Afghanistan may have more than a trillion dollars worth of untapped mineral deposits, a spokesman for the ministry of mines has suggested.
A joint team from the Pentagon, US Geological Service and USAID has calculated Afghanistan’s mineral deposits are worth at least $900bn.
Geological surveys discovered large quantities of iron and copper as well as valuable deposits of lithium.
But questions are being asked about the timing of the release of information.
The details of a US Geological Service survey of the country were released in 2007. The US assessment of the worth of the deposits was completed in December last year.
The trillion dollar calculation was reported in the New York Times on 14 June.
The BBC’s Jill McGivering says that at a time of growing despair about Afghanistan and its government, the portrayal of the country as a potential goldmine could help to bolster international resolve and paint the country as a prize worth fighting for.
Lithium is an increasingly vital resource, used in batteries for everything from mobile phones to laptops and key to the future of the electric car. Bolivia boasts the largest reserves.
Afghanistan also has significant reserves of niobium, a key ingredient in hardened steel.
Ministry of mines spokesman Jawad Omar said he could not confirm the exact value of Afghanistan’s mineral wealth but had no doubt it would have a very big impact on the country’s development.
If exploited, Afghanistan would become self-sufficient, he said, and no longer need foreign aid.
President Hamid Karzai’s spokesman, Waheed Omar, was quoted by news agency AP as saying: “The result of the survey … has shown that Afghanistan has mineral resources worth $1 trillion.
“This is not an overall survey of all minerals in Afghanistan.
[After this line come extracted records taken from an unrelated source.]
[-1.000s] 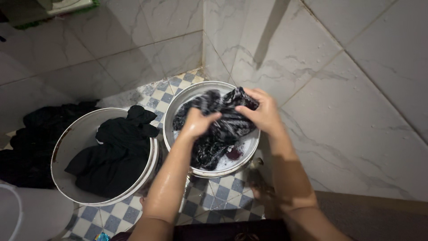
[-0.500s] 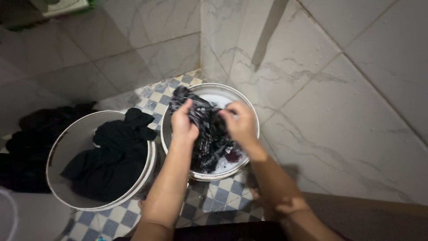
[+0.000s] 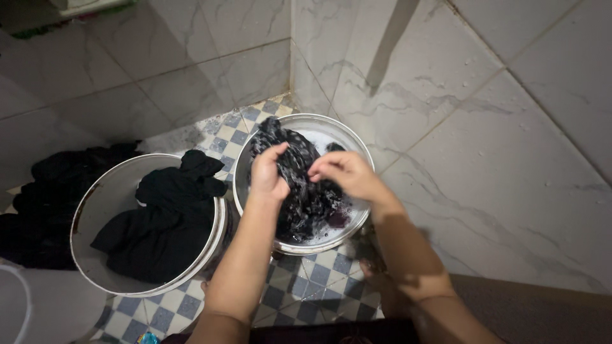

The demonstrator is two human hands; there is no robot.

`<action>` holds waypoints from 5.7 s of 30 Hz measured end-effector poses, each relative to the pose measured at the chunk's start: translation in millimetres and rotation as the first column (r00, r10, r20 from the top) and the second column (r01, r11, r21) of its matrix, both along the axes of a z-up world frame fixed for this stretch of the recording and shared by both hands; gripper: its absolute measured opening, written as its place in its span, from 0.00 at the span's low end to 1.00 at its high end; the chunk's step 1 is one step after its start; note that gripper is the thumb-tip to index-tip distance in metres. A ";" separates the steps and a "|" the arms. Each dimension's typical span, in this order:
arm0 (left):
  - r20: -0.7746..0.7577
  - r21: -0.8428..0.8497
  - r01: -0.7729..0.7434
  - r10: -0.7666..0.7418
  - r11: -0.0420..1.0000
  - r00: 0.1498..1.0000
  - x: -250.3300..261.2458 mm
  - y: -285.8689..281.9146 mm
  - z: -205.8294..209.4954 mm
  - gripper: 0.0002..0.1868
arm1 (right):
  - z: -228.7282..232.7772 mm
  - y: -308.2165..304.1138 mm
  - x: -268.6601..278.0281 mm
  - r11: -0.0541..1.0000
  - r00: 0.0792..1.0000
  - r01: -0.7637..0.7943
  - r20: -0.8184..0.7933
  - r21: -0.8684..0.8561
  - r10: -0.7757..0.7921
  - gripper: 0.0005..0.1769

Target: The person hand-washes dark-colored clothes in a metal basin filled with soapy water. They scrub, rinse, and wring out the garments, then transfer them to a white bucket. The process is repeated for multiple items.

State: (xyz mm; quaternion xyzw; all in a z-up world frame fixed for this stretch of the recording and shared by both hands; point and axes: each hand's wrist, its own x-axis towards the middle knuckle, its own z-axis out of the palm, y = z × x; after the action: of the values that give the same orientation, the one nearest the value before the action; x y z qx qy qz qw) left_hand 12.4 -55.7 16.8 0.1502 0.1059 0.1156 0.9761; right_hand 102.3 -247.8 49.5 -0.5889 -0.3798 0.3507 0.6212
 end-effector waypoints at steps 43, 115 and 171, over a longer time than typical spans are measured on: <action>-0.478 0.626 0.668 0.479 -0.403 0.736 -97.6 57.6 147.4 0.26 | -14.8 -26.9 53.9 0.894 0.906 0.422 -0.091 0.150 -0.412 0.23; 0.166 -0.023 0.039 -0.034 0.999 0.985 -36.1 -56.1 56.3 0.18 | -55.6 26.2 45.6 0.956 0.686 0.266 -0.673 -0.121 -0.276 0.23; -0.185 0.647 0.373 0.337 -0.666 0.923 -19.8 -20.6 29.3 0.49 | 0.5 -21.1 41.3 0.861 0.760 0.499 -0.528 0.099 -0.379 0.16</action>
State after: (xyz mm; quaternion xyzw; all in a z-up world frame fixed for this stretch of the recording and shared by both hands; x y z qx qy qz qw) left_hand -7.4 -76.3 46.1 0.9696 0.1186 0.0848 0.1963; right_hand 143.6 -268.9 50.0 -0.4755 -0.0979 0.2848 0.8266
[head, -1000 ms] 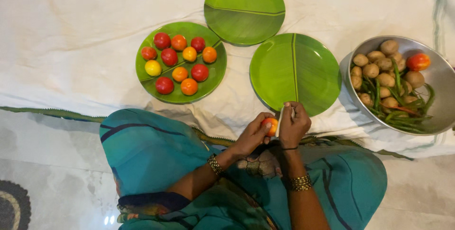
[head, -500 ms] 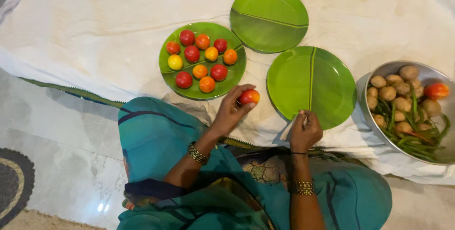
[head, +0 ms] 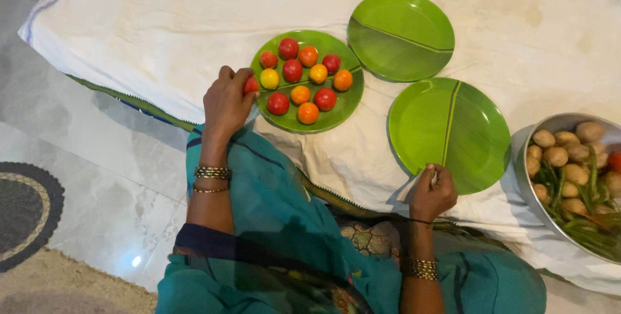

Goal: The person sits on the floor and wipes small tomatoes and other vegetables with a white cloth, placing the wiped items onto a green plate. The person repeatedly picks vegetables from a metal bowl, wipes them, and arranges them on the plate.

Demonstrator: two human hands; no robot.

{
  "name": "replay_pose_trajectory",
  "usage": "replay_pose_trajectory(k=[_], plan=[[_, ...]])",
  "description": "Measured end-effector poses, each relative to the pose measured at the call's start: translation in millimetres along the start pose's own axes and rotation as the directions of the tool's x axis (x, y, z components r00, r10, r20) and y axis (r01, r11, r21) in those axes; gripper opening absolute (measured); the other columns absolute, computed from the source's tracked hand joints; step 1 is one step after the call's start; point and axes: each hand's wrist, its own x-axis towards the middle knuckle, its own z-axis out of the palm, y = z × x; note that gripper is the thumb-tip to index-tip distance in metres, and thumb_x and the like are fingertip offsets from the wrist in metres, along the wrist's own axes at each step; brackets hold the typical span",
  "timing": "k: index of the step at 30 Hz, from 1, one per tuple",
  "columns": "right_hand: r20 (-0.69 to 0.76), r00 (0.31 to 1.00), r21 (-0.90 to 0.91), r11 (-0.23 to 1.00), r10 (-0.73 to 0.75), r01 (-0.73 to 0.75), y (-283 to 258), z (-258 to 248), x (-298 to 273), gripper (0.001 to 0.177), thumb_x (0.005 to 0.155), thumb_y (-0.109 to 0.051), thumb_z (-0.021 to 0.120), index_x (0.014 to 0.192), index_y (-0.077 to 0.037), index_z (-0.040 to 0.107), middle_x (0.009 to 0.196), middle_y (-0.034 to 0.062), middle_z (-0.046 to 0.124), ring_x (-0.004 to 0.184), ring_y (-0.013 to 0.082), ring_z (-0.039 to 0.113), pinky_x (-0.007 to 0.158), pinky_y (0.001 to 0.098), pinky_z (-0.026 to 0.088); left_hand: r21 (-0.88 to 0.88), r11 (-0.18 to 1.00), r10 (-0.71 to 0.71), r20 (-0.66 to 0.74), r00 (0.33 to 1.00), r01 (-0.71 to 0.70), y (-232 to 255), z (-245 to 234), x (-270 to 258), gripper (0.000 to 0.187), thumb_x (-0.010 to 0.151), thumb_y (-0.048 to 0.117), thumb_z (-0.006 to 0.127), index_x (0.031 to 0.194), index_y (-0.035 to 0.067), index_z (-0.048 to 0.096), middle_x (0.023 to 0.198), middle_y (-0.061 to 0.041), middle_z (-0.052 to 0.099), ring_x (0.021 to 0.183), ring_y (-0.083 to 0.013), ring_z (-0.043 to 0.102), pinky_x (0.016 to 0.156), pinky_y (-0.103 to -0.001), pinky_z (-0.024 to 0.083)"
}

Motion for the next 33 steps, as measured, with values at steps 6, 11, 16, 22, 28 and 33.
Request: replay_pose_trajectory(k=[6, 11, 16, 22, 28, 33], plan=[[0.001, 0.999, -0.014, 0.999, -0.042, 0.042, 3, 1, -1, 0.014, 0.101, -0.014, 0.071, 0.097, -0.001, 0.074, 0.085, 0.0165, 0.069, 0.071, 0.0301, 0.063, 0.063, 0.0418, 0.046, -0.070, 0.992, 0.103, 0.035, 0.994, -0.101, 4, 21, 16, 0.045, 0.082, 0.019, 0.078, 0.126, 0.016, 0.066, 0.106, -0.014, 0.059, 0.092, -0.0369, 0.064, 0.075, -0.048, 0.052], [0.004, 0.997, -0.040, 0.996, -0.076, 0.076, 3, 1, -1, 0.013, 0.101, -0.013, 0.071, 0.098, -0.001, 0.073, 0.088, 0.0174, 0.069, 0.075, 0.0328, 0.064, 0.066, 0.0435, 0.047, -0.191, 0.902, 0.410, 0.095, 0.907, -0.388, 28, 44, 39, 0.049, 0.082, 0.013, 0.076, 0.129, 0.014, 0.062, 0.115, -0.015, 0.057, 0.104, -0.0371, 0.062, 0.083, -0.046, 0.051], [0.014, 0.994, -0.080, 0.991, -0.108, 0.109, 4, 2, -2, 0.014, 0.101, -0.014, 0.071, 0.097, -0.001, 0.073, 0.088, 0.0174, 0.068, 0.076, 0.0343, 0.063, 0.067, 0.0454, 0.046, -0.338, 0.838, 0.519, 0.249, 0.818, -0.429, 62, 79, 27, 0.049, 0.082, 0.016, 0.077, 0.128, 0.016, 0.061, 0.114, -0.013, 0.056, 0.100, -0.0351, 0.062, 0.081, -0.047, 0.050], [0.015, 0.997, -0.101, 0.992, -0.071, 0.072, 8, 4, -3, 0.014, 0.100, -0.016, 0.072, 0.096, -0.003, 0.074, 0.087, 0.0163, 0.068, 0.074, 0.0339, 0.063, 0.064, 0.0451, 0.046, -0.324, 0.856, 0.461, 0.128, 0.878, -0.402, 48, 89, 48, 0.044, 0.087, 0.014, 0.076, 0.128, 0.016, 0.062, 0.113, -0.012, 0.058, 0.100, -0.0357, 0.063, 0.080, -0.047, 0.050], [0.007, 0.995, -0.126, 0.987, -0.096, 0.096, 3, 4, -4, 0.012, 0.101, -0.015, 0.072, 0.097, -0.004, 0.073, 0.088, 0.0153, 0.068, 0.077, 0.0339, 0.064, 0.067, 0.0445, 0.047, -0.246, 0.886, 0.396, -0.045, 0.917, -0.394, 22, 113, 126, 0.048, 0.081, 0.006, 0.076, 0.126, 0.015, 0.063, 0.111, -0.014, 0.058, 0.096, -0.0372, 0.061, 0.083, -0.046, 0.050], [0.004, 0.993, -0.127, 0.984, -0.122, 0.122, -3, 1, -5, 0.011, 0.102, -0.014, 0.071, 0.098, -0.003, 0.072, 0.092, 0.0155, 0.069, 0.081, 0.0347, 0.065, 0.070, 0.0437, 0.049, -0.274, 0.883, 0.367, -0.103, 0.925, -0.381, 31, 154, 137, 0.047, 0.080, 0.007, 0.076, 0.125, 0.014, 0.064, 0.108, -0.015, 0.055, 0.093, -0.0371, 0.058, 0.082, -0.047, 0.049]])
Whatever has been found in this survey is worth $1tr.”
The findings were made by the US Geological Survey under contract to the Afghan government, he said.
The New York Times cited an internal Pentagon memo which said Afghanistan could become “the Saudi Arabia of lithium”.
There are already plans to exploit mineral wealth in Afghanistan with Chinese backing for a copper mine at Aynak in Logar province.
‘Battle for influence’
It sounds like welcome news for a country which desperately needs development, our correspondent says.
But the discovery of mineral wealth will not provide an overnight solution.
It would take years to build a large-scale mining industry and unless there is peace, it will be hard for investors to guarantee security, our correspondent says.
With so much more to fight for, it may also make a peace deal harder to forge.
If Afghanistan’s strategic value suddenly increases, so too might the battle for influence between regional giants India and China, and of course the United States, our correspondent adds.
Exploiting the mineral wealth will not be easy, says Stephanie Sanok, senior research fellow in the International Security Programme at the Center for Strategic and International Studies.
“I can’t think of any examples where you can extract the kind of minerals we are talking about in Afghanistan in the middle of a major military campaign.
“They not only don’t have the infrastructure – road, rail and water – but they don’t have basic laws and regulations that will attract investment.”
But if fears over instability and corruption can be averted there is a profound opportunity for Afghanistan with its gross domestic product of $12bn, says Ms Sanok.
“It is a huge employment opportunity… that will go a long way in counter insurgency.”